Help & DocumentationElasticsearch ServiceBest PracticesSuggestions for Configuring Monitors and Alarms

Suggestions for Configuring Monitors and Alarms

Last updated: 2019-11-12 17:40:54

PDF

ES not only provides a number of monitoring metrics for running ES clusters to monitor their health, but also allows you to configure alarms for key metrics, so that you can identify cluster problems and address them in a timely manner. For more information, see Viewing Monitoring Metrics and Configuring Alarms.
This document describes some metrics that require special attention during your use of an ES cluster, as well as recommended alarm configurations:

Metric Suggested Alarm Configuration Description
Cluster health status The statistical period is 1 minute. If this value is >= 1 in 5 consecutive periods, an alarm will be triggered once every 30 minutes Value range:
  • 0: Green, which indicates that all primary and replica shards are available and the cluster is in the healthiest status.
  • 1: Yellow, which indicates that all the primary shards are available, but some replica shards are unavailable. In this case, the search results are still complete; however, the high availability of the cluster is affected to some extent, and there is a high risk of data loss.
  • 2: Red, which indicates that at least one primary shard and all its replicas are unavailable. When the cluster health status changes to red, some data has become unavailable, the search can only return partial data, and the requests allocated to a lost shard will return an exception.
  • The cluster health status is the most direct manifestation of the current health of the cluster. If it changes to yellow or red, you should troubleshoot and repair the problem in a timely manner to prevent data loss or service unavailability.
    Avg disk utilization The statistical period is 1 minute. If this value is > 80% in 5 consecutive periods, an alarm will be triggered once every 30 minutes The avg disk utilization refers to the average of the disk utilization values of all nodes in the cluster. If the disk utilization of a node is too high, the node will not have sufficient disk capacity to accommodate the shards allocated to it, leading to failures in basic operations such as index creating and document adding. You are recommended to promptly clear the data or scale out your cluster when this value is above 75%.
    Avg JVM memory utilization The statistical period is 1 minute. If this value is > 85% in 5 consecutive periods, an alarm will be triggered once every 30 minutes The avg JVM memory utilization refers to the average of the JVM memory utilization values of all nodes in the cluster. A too high JVM memory utilization can lead to rejection of read and write operations, frequent GC, or even OOM. When this value exceeds the threshold, you are recommended to upgrade the node specification through vertical scaling.
    Avg CPU utilization The statistical period is 1 minute. If this value is > 90% in 5 consecutive periods, an alarm will be triggered once every 30 minutes The avg CPU utilization refers to the average of the CPU utilization values of all nodes in the cluster. A too high average CPU utilization can lead to a decline in the processing capability of the cluster nodes or even downtime.

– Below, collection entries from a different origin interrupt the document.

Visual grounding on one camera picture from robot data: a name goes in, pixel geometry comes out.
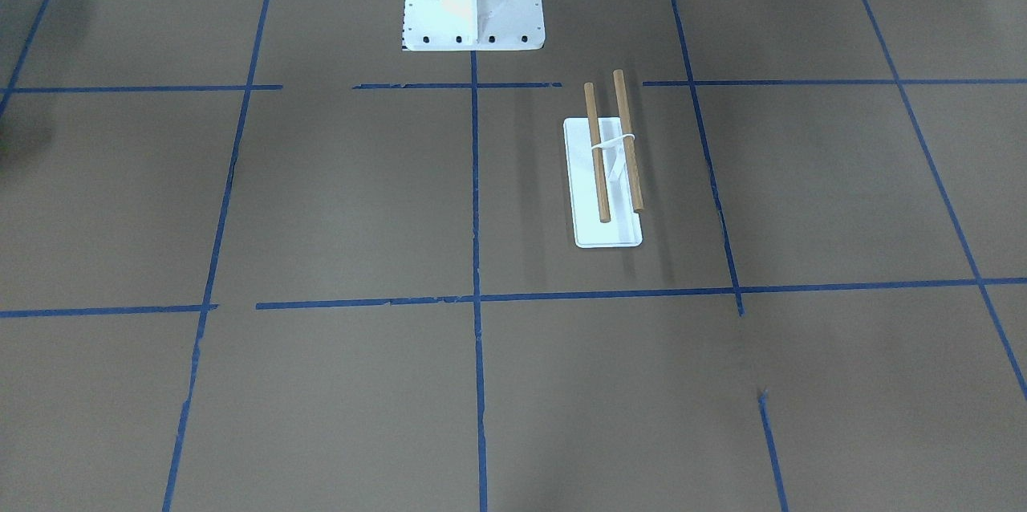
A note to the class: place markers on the wooden rack rod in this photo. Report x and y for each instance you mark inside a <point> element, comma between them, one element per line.
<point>628,139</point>
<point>597,154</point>

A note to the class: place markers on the white towel rack base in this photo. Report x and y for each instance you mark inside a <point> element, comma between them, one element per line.
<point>624,230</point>

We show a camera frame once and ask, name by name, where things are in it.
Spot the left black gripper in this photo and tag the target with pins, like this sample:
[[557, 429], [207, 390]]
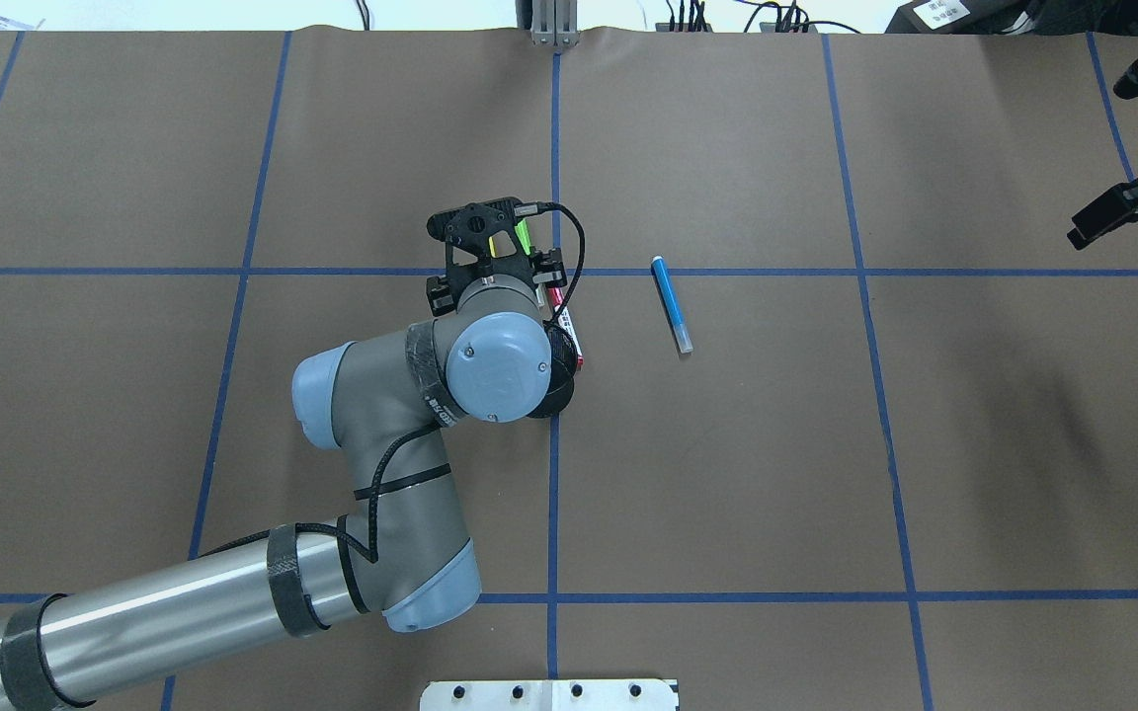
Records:
[[440, 294]]

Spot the green highlighter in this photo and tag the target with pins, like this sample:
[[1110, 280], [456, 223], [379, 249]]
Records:
[[524, 238]]

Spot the red capped white marker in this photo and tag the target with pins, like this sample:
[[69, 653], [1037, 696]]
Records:
[[563, 319]]

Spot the blue marker pen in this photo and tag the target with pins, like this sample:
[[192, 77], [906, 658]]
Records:
[[671, 305]]

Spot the yellow highlighter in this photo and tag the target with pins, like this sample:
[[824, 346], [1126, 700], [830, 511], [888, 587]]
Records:
[[501, 245]]

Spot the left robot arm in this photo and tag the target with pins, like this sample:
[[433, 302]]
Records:
[[133, 425]]

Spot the black mesh pen cup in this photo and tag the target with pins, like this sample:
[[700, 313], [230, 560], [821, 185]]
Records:
[[563, 369]]

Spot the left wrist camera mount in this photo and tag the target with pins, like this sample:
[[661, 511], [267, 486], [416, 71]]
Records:
[[469, 227]]

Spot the aluminium frame post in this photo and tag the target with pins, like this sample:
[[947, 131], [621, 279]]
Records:
[[551, 24]]

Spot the usb hub with cables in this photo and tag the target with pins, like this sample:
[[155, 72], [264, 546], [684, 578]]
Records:
[[748, 17]]

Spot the white camera stand base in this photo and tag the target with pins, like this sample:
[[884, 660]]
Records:
[[552, 694]]

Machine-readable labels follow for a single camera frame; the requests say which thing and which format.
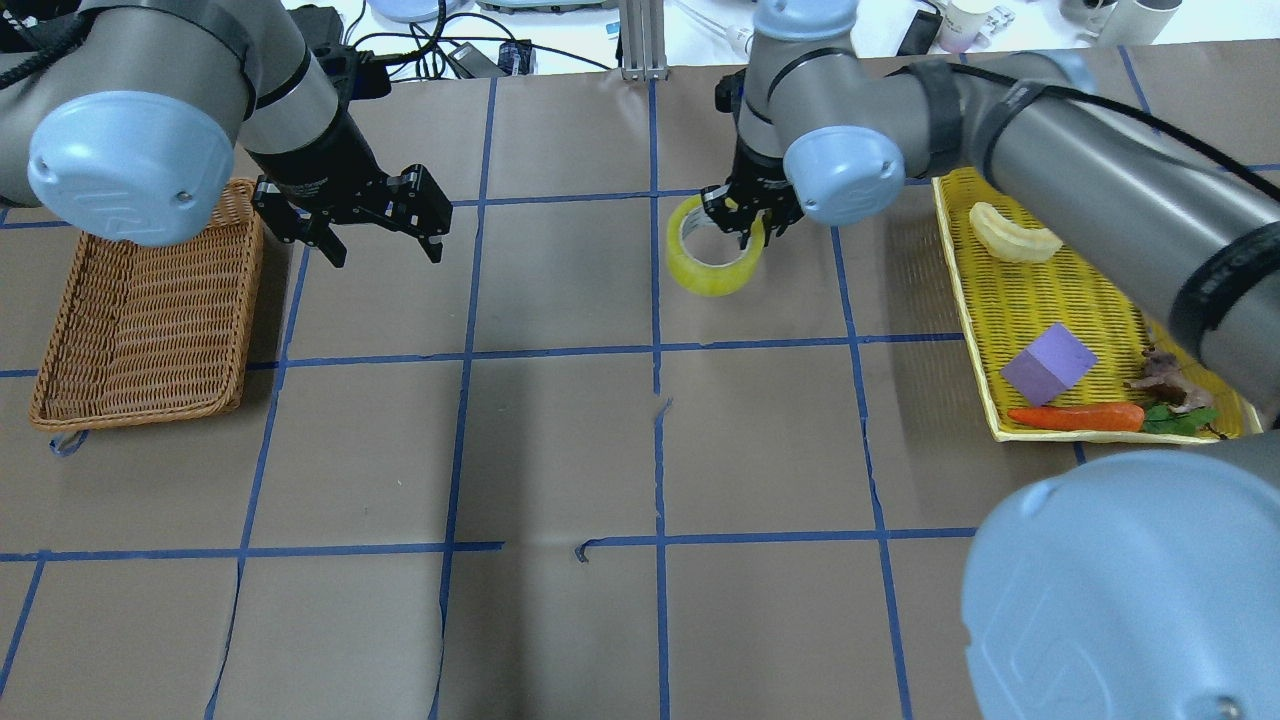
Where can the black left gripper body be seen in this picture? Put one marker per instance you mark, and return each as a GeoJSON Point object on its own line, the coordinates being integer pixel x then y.
{"type": "Point", "coordinates": [313, 157]}

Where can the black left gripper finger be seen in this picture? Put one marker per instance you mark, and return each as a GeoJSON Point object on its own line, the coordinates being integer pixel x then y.
{"type": "Point", "coordinates": [413, 203]}
{"type": "Point", "coordinates": [288, 226]}

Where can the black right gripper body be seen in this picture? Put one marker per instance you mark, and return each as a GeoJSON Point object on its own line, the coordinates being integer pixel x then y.
{"type": "Point", "coordinates": [752, 178]}

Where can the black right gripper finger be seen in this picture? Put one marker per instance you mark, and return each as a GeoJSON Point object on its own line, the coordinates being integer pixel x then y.
{"type": "Point", "coordinates": [754, 238]}
{"type": "Point", "coordinates": [717, 207]}

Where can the yellow tape roll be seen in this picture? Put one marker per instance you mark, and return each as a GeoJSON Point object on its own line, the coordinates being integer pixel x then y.
{"type": "Point", "coordinates": [693, 274]}

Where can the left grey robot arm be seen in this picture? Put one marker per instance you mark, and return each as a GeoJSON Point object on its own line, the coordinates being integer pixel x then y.
{"type": "Point", "coordinates": [127, 126]}

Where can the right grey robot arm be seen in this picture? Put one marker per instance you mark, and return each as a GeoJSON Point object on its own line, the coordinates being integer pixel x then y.
{"type": "Point", "coordinates": [1136, 586]}

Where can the black power adapter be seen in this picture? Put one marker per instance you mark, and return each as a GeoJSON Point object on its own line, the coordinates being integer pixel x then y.
{"type": "Point", "coordinates": [514, 58]}

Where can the blue plate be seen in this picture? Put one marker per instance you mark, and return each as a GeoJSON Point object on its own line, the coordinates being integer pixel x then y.
{"type": "Point", "coordinates": [409, 11]}

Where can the brown wicker basket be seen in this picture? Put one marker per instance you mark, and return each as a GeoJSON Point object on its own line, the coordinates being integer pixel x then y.
{"type": "Point", "coordinates": [152, 334]}

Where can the pale croissant bread toy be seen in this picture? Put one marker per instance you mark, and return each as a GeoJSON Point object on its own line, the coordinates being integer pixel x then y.
{"type": "Point", "coordinates": [1009, 241]}

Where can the purple foam cube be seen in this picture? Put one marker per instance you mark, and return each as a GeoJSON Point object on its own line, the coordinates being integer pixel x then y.
{"type": "Point", "coordinates": [1049, 366]}

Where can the yellow woven tray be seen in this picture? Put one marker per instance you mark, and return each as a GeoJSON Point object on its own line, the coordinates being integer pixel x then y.
{"type": "Point", "coordinates": [1006, 306]}

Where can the orange toy carrot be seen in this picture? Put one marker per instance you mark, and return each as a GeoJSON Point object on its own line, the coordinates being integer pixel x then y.
{"type": "Point", "coordinates": [1114, 417]}

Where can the brown ginger root toy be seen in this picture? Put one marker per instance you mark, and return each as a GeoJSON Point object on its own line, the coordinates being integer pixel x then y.
{"type": "Point", "coordinates": [1163, 378]}

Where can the green leaf toy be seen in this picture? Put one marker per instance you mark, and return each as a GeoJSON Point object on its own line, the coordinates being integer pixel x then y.
{"type": "Point", "coordinates": [1163, 420]}

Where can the aluminium frame post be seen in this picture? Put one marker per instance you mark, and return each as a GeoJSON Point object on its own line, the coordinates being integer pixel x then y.
{"type": "Point", "coordinates": [642, 41]}

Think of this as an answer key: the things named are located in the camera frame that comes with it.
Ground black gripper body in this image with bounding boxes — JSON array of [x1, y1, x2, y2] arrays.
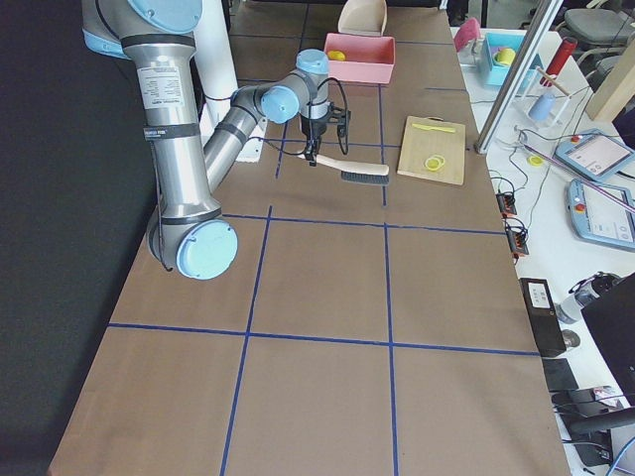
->
[[300, 112, 330, 142]]

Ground cream hand brush black bristles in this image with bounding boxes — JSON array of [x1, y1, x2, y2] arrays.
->
[[317, 154, 390, 185]]

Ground yellow toy potato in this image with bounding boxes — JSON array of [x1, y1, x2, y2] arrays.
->
[[326, 50, 346, 61]]

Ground beige plastic dustpan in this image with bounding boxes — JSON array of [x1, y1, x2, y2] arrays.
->
[[337, 0, 387, 37]]

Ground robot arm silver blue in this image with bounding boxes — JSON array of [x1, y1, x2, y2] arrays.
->
[[81, 1, 328, 280]]

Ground pink plastic bin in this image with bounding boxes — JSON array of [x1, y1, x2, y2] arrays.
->
[[323, 33, 396, 84]]

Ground bamboo cutting board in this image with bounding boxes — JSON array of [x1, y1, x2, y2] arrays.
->
[[397, 116, 465, 185]]

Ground yellow plastic toy knife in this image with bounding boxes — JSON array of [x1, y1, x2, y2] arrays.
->
[[412, 123, 456, 134]]

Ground lemon slice lower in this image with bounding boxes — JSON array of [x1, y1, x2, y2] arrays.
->
[[424, 156, 445, 172]]

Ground lemon slice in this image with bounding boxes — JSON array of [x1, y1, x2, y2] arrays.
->
[[427, 155, 445, 170], [424, 156, 445, 172]]

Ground lemon slice upper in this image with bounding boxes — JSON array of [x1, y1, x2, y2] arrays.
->
[[427, 155, 445, 170]]

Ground pink cloth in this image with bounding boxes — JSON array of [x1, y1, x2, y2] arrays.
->
[[453, 18, 481, 52]]

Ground orange circuit board far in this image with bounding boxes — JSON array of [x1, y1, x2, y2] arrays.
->
[[495, 191, 517, 217]]

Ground orange circuit board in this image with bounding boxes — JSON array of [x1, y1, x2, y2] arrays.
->
[[495, 191, 517, 217], [504, 217, 529, 258]]

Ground light blue storage tray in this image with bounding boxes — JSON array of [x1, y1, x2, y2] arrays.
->
[[477, 33, 524, 86]]

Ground yellow plastic cup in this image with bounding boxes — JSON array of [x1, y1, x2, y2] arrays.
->
[[493, 47, 516, 67]]

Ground orange circuit board near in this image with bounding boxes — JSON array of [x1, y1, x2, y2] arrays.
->
[[504, 217, 529, 258]]

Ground yellow lid on desk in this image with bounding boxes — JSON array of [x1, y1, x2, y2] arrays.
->
[[527, 156, 543, 167]]

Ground blue cup on rack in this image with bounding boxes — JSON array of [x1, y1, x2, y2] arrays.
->
[[528, 92, 556, 122]]

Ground wooden cup rack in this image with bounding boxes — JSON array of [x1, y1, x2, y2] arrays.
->
[[515, 66, 590, 130]]

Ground black power box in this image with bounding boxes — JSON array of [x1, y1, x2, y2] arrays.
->
[[519, 278, 567, 358]]

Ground red cylinder tube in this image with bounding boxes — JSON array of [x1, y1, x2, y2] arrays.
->
[[546, 37, 577, 76]]

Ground teach pendant far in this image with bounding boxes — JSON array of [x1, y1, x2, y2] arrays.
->
[[555, 129, 634, 181]]

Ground teach pendant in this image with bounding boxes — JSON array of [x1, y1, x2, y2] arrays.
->
[[555, 129, 634, 181], [566, 178, 634, 252]]

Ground teach pendant near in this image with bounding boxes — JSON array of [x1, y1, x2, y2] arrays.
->
[[566, 178, 634, 252]]

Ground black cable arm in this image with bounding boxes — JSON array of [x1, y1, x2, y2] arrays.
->
[[257, 76, 351, 160]]

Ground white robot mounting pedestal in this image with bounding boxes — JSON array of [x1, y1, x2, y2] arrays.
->
[[193, 0, 238, 145]]

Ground aluminium frame post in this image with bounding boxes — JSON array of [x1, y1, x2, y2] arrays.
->
[[474, 0, 563, 155]]

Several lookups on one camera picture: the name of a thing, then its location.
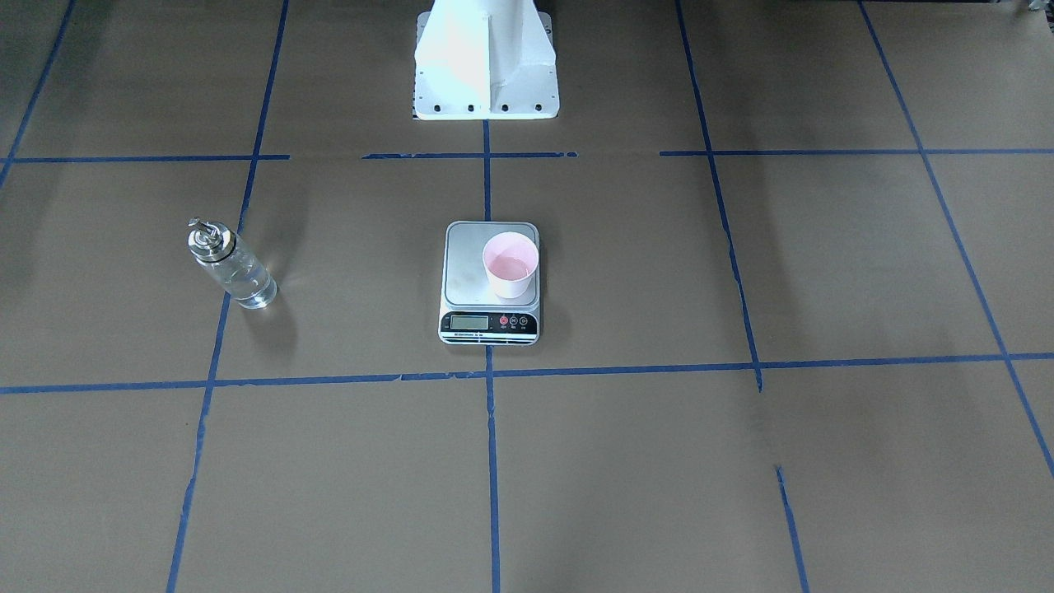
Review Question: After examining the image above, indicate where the glass sauce bottle metal spout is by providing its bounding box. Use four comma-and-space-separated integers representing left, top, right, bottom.
187, 217, 278, 309

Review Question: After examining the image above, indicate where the white digital kitchen scale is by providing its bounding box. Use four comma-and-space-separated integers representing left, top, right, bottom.
437, 221, 542, 345

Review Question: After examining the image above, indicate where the pink plastic cup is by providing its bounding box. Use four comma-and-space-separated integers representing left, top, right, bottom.
482, 231, 539, 299

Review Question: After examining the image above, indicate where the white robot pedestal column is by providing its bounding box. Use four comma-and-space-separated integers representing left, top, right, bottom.
412, 1, 561, 121

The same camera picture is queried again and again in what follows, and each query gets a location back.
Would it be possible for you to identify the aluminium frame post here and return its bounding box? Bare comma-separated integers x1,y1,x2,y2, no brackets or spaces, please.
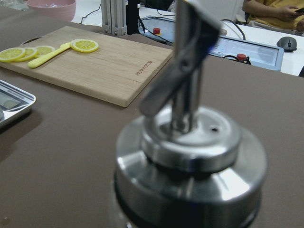
101,0,128,36

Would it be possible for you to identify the yellow plastic knife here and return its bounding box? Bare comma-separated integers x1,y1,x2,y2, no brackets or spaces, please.
28,42,70,68

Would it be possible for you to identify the black computer mouse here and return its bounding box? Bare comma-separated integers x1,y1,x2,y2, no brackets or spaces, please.
276,37,297,52

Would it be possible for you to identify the black water bottle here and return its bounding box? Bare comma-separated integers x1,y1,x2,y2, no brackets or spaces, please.
126,0,140,35

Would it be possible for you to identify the lemon slice near handle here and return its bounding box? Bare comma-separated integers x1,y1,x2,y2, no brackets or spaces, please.
70,39,99,53

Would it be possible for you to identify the pink bowl with ice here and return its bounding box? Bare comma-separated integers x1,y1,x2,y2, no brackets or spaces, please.
27,0,76,21

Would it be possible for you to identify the wooden cutting board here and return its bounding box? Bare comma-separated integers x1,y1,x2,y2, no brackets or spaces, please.
0,26,172,107

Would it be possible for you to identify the teach pendant near bottle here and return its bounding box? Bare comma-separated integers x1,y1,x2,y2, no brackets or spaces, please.
138,16,175,46

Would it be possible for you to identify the silver kitchen scale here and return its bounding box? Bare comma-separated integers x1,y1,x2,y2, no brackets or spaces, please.
0,80,36,129

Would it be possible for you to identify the person in yellow shirt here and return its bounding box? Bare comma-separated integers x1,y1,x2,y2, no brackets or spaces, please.
242,0,304,34

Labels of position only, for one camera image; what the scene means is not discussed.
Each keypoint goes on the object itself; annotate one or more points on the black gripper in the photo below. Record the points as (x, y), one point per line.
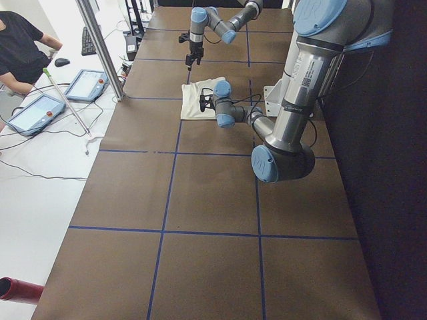
(194, 48)

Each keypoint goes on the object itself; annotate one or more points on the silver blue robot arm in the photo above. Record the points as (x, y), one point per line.
(202, 17)
(323, 30)

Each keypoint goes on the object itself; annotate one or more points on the black keyboard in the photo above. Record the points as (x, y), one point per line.
(87, 45)

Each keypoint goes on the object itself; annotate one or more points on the far teach pendant tablet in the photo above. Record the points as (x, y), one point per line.
(87, 86)

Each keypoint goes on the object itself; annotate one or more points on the teach pendant tablet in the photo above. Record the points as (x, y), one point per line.
(36, 116)
(87, 86)

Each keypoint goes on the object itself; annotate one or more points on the black computer mouse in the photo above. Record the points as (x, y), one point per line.
(59, 62)

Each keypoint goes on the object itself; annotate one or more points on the white reacher grabber stick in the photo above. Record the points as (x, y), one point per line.
(89, 136)

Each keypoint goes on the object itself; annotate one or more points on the near teach pendant tablet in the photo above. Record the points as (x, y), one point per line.
(36, 116)

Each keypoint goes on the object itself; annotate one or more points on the person in black shirt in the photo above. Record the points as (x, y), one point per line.
(22, 63)

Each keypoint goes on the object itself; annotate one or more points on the red cylinder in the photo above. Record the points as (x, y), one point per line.
(19, 291)

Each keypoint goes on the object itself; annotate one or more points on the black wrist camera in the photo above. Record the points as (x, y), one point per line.
(183, 37)
(206, 102)

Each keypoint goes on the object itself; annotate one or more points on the aluminium frame post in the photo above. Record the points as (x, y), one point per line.
(90, 21)

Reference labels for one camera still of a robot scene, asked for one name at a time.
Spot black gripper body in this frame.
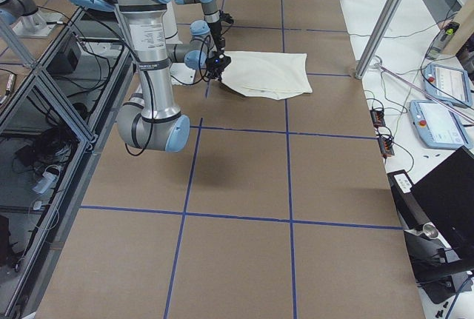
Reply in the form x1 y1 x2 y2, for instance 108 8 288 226
210 21 225 51
207 52 231 73

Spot cream long-sleeve cat shirt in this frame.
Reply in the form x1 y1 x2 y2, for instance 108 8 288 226
222 51 313 100

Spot near teach pendant tablet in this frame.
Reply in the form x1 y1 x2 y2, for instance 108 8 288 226
409 100 473 150

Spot teach pendant tablet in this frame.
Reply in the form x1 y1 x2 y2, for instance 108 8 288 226
409 100 473 150
422 64 473 108

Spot far teach pendant tablet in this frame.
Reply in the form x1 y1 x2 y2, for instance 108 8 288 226
422 64 473 108

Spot black monitor with stand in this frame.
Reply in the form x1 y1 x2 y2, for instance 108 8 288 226
387 147 473 304

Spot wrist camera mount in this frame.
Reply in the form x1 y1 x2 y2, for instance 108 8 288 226
220 11 234 24

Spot aluminium frame side rack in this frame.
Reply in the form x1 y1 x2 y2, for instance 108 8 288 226
1 10 133 318

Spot aluminium frame post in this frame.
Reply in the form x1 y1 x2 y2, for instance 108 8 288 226
354 0 402 80

If this value is too high, you should upgrade the node specification or reduce the number of requests based on the current node configuration of your cluster and your business.
    Bulk rejection rate The statistical period is 1 minute. If this value is > 0% in one period, an alarm will be triggered once every 30 minutes The bulk rejection rate refers to the percentage of rejected bulk operations in all bulk operations performed by your cluster during a single period. When this value is greater than 0%, i.e., one or more bulk rejections have occurred, your cluster has reached the upper limit of its capability to process bulk operations, or an exception has occurred. In this case, you should troubleshoot and repair the problem in a timely manner; otherwise, bulk operations will be affected, or data loss will occur.
    Query rejection rate The statistical period is 1 minute. If this value is > 0% in one period, an alarm will be triggered once every 30 minutes The query rejection rate refers to the percentage of rejected query operations in all query operations performed by your cluster during a single period. When this value is greater than 0%, i.e., one or more query rejections have occurred, your cluster has reached the upper limit of its capability to process query operations, or an exception has occurred. In this case, you should troubleshoot and repair the problem in a timely manner; otherwise, query operations will be affected.